Clinical practice guidelines, practice advisories, systematic reviews, and other guidance published by the American Academy of Neurology (AAN) and its affiliates are assessments of current scientific and clinical information provided as an educational service. The information (1) should not be considered inclusive of all proper treatments or methods of care or as a statement of the standard of care; (2) is not continually updated and may not reflect the most recent evidence (new evidence may emerge between the time information is developed and when it is published or read); (3) addresses only the question(s) specifically identified; (4) does not mandate any particular course of medical care; and (5) is not intended to substitute for the independent professional judgment of the treating provider because the information does not account for individual variation among patients. In all cases, the selected course of action should be considered by the treating provider in the context of treating the individual patient. Use of the information is voluntary. The AAN provides this information on an “as is” basis and makes no warranty, expressed or implied, regarding the information. The AAN specifically disclaims any warranties of merchantability or fitness for a particular use or purpose. AAN assumes no responsibility for any injury or damage to persons or property arising out of or related to any use of this information or for any errors or omissions.

Conflict of Interest

The American Academy of Neurology (AAN) is committed to producing independent, critical, and trustworthy clinical practice guidelines (CPGs) and evidence-based documents.
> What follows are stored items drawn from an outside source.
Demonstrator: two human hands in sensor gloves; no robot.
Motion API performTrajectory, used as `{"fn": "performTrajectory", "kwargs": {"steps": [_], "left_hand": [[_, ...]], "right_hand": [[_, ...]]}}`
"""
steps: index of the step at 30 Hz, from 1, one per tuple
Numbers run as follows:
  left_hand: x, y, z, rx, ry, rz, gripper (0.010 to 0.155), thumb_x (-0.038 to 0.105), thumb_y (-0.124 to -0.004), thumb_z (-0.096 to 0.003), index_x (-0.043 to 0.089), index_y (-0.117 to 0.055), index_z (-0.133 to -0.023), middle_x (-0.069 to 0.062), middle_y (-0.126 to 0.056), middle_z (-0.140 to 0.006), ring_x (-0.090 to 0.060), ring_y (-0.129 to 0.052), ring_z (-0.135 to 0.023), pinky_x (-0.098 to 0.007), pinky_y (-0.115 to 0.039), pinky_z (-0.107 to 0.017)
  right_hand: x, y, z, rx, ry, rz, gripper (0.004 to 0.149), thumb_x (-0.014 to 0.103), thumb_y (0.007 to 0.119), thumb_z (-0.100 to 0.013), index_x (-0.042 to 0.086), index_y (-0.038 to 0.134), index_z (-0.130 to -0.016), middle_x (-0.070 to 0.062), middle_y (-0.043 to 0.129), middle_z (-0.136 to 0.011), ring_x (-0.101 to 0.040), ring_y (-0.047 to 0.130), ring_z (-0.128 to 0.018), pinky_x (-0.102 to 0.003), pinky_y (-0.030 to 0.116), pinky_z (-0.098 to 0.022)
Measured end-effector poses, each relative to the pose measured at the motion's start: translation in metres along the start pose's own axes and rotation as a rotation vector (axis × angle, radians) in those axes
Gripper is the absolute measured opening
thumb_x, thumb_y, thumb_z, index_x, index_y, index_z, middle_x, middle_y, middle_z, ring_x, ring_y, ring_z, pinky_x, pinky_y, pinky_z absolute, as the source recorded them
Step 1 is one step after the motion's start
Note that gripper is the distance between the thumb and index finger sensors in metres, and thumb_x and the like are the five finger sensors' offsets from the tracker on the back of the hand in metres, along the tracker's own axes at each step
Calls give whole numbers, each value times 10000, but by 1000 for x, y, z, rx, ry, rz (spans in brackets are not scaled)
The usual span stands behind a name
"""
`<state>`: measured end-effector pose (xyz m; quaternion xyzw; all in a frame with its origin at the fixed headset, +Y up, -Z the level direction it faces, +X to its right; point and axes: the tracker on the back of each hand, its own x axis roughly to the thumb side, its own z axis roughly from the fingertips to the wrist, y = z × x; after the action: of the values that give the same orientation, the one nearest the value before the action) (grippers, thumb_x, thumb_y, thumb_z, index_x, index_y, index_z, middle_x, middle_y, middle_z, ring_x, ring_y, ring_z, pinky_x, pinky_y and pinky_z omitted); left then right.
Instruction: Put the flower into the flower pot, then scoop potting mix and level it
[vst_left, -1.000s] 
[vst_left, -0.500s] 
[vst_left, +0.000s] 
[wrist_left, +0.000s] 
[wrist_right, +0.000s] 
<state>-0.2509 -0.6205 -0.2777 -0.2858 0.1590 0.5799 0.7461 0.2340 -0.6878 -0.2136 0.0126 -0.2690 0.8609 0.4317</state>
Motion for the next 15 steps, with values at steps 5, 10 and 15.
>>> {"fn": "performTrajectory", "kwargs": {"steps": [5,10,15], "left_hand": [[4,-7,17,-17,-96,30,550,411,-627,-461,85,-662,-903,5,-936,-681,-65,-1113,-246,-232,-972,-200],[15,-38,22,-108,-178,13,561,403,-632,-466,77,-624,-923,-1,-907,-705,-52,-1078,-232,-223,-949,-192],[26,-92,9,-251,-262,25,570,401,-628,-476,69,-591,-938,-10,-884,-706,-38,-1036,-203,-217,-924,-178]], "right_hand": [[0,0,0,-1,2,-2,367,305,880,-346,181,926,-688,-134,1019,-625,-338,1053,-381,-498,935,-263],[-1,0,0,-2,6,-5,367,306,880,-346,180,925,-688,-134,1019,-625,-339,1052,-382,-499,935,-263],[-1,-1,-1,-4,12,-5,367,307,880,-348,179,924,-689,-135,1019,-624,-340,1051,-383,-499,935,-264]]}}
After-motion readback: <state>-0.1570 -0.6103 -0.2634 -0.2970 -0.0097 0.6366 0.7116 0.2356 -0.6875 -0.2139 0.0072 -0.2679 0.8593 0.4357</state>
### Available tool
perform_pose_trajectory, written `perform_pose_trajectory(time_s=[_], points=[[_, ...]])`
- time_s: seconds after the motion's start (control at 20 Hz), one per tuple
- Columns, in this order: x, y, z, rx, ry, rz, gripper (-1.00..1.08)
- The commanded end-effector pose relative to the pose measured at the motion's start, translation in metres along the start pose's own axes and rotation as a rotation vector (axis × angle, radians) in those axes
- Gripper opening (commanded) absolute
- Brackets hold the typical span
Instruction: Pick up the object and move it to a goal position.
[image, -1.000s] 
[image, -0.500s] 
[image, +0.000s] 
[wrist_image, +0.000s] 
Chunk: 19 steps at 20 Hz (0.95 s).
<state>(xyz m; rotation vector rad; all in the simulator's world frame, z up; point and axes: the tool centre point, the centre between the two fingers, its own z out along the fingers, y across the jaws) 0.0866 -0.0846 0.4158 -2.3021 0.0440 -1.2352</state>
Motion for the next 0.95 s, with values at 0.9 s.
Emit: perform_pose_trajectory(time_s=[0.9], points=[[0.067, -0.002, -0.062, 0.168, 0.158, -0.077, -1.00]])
Significant efforts are made to minimize the potential for conflicts of interest to influence the recommendations of this evidence-based document. Management and disclosure of document developer relationships is conducted in compliance with the 2017 AAN process manual section titled, “Implementing the AAN Conflict of Interest Policy for Guidelines and Case Definitions,” which can be viewed at aan.com.